Entering an unfamiliar kitchen can be daunting for a tutor and a student. The kitchens I prefer have space to work solo and in groups. The kitchen does not have to be huge, but the design has to reflect effective use of space, for a mixture of activities and crucially for everyone to see and be seen.
For a hands-on course, a space designed for 12 plus a tutor is ideal, and should mean everyone gains from the teaching experience.
At Richard Bertinet’s Cookery School, there was originally one kitchen, then due to huge demand, a second kitchen were designed for teaching, learning and eating with maximum efficiency.
Depending on the course, good quality equipment contributes to the success of a course. Before Vale House Kitchen opened in 2013, the owners, Annie and Bod Griffiths asked me and the other tutors for lists of equipment.
For me, great preserves are made from some essential items; 6 litre lidded, stainless steel pans, jam funnels and new glass jars with twist top lids. All of these greet me every time I teach there. Sufficient items, easy to find and store, for everyone is also important.
A day at Rosemary Shrager’s Cookery School left me in awe of the storage, range and quality of equipment available for a Chocolate Course.
Course content and Price
The information on the cookery school’s website should be more than just an enticing description. I like to know the aims and objectives of the course and testimonials are useful.
Are recipe packs supplied and depending on the course, do you get to eat or take food home?
Will feedback be welcomed and acknowledged if your experience is not what you expected?
Is the course priced to reflect the calibre of the tutor and the skills and experience gained from the course?
Possibly, the most vital ingredient for a successful course is an outstanding tutor.
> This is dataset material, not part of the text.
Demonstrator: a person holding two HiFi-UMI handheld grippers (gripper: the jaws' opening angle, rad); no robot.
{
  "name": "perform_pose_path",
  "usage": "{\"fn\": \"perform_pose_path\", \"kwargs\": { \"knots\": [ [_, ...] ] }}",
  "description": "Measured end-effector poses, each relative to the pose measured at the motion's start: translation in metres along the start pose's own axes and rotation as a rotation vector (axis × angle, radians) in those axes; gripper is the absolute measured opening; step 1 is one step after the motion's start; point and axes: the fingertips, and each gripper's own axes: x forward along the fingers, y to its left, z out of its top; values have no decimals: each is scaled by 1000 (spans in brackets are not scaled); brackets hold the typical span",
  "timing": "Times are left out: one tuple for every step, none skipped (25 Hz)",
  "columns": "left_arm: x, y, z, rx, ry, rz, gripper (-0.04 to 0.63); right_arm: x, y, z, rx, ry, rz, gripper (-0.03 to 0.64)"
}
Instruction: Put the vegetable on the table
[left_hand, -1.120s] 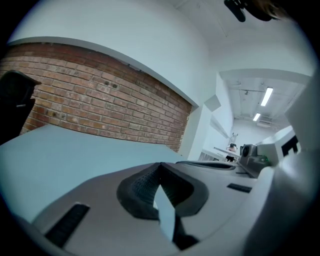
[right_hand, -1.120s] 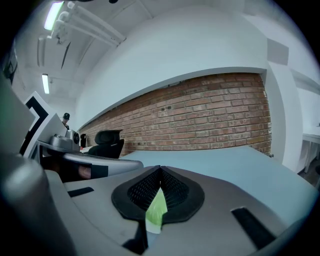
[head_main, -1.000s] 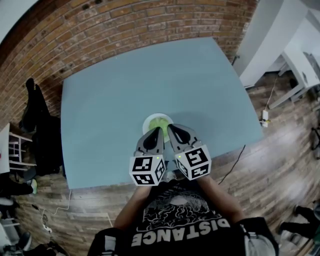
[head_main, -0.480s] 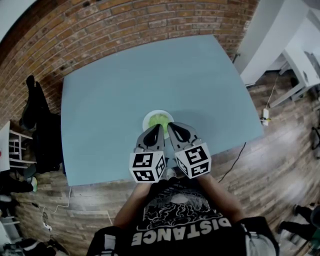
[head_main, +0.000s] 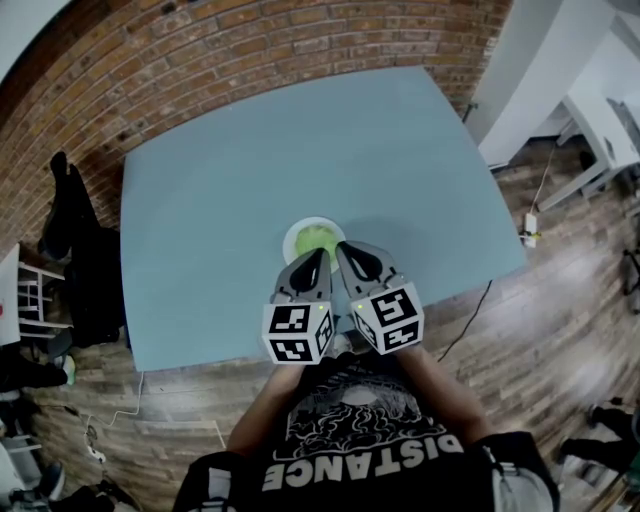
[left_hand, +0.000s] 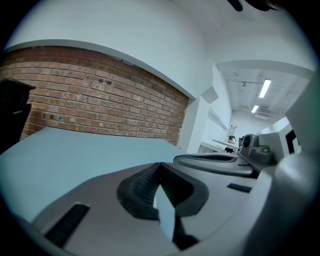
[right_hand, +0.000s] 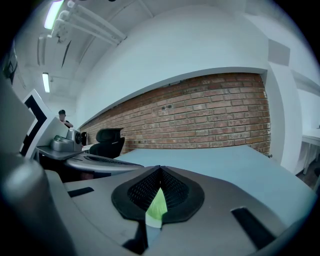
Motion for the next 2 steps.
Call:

Questions to ask before booking a course, include their experience, teaching and management skills.
I have a particular interest in baking, so I would look for someone who is a published author or blogger, with reliable recipes and who specialises in teaching consistently to an exceptional standard.
In preserving, also look for someone who specialises, teaches and regularly makes the full range of preserves. Is there information about the tutor online, and not just a Facebook page? Do they have a website? Have they won any awards?
It is heartening to know despite his success, Richard Bertinet continues to teach and his guest chefs have phenomenal talents.
At Vale House, tutors who are some of the very best experts in their fields have been recruited. Book a course with a tutor who knows when to help, when to leave participants alone and is generous with their knowledge.
Peter Lien gave me ideas for tutoring and cooking. Courses run to timetables, work best with a tutor who is an efficient time manager but flexible enough to ensure all questions are answered. If there is more than one tutor are their skills complimentary?
At Rosemary Shrager’s Cookery School a team of chefs blend effortlessly with Rosemary. Overall, look for a tutor who inspires you to go home and bake, preserve or cook with a passion.
There are many schools offering great courses, and I have highlighted a few from personal experience. Each year new schools appear, eager to attract clientele. The ones with excellent tutors, space, equipment and whose courses sell quickly, are the schools to notice and support.
The Bertinet Kitchen won the Best Specialist Cookery School and Peter Lien won Best Tutor in the 2013 British Cookery School Awards, so its is not surprising I was inspired!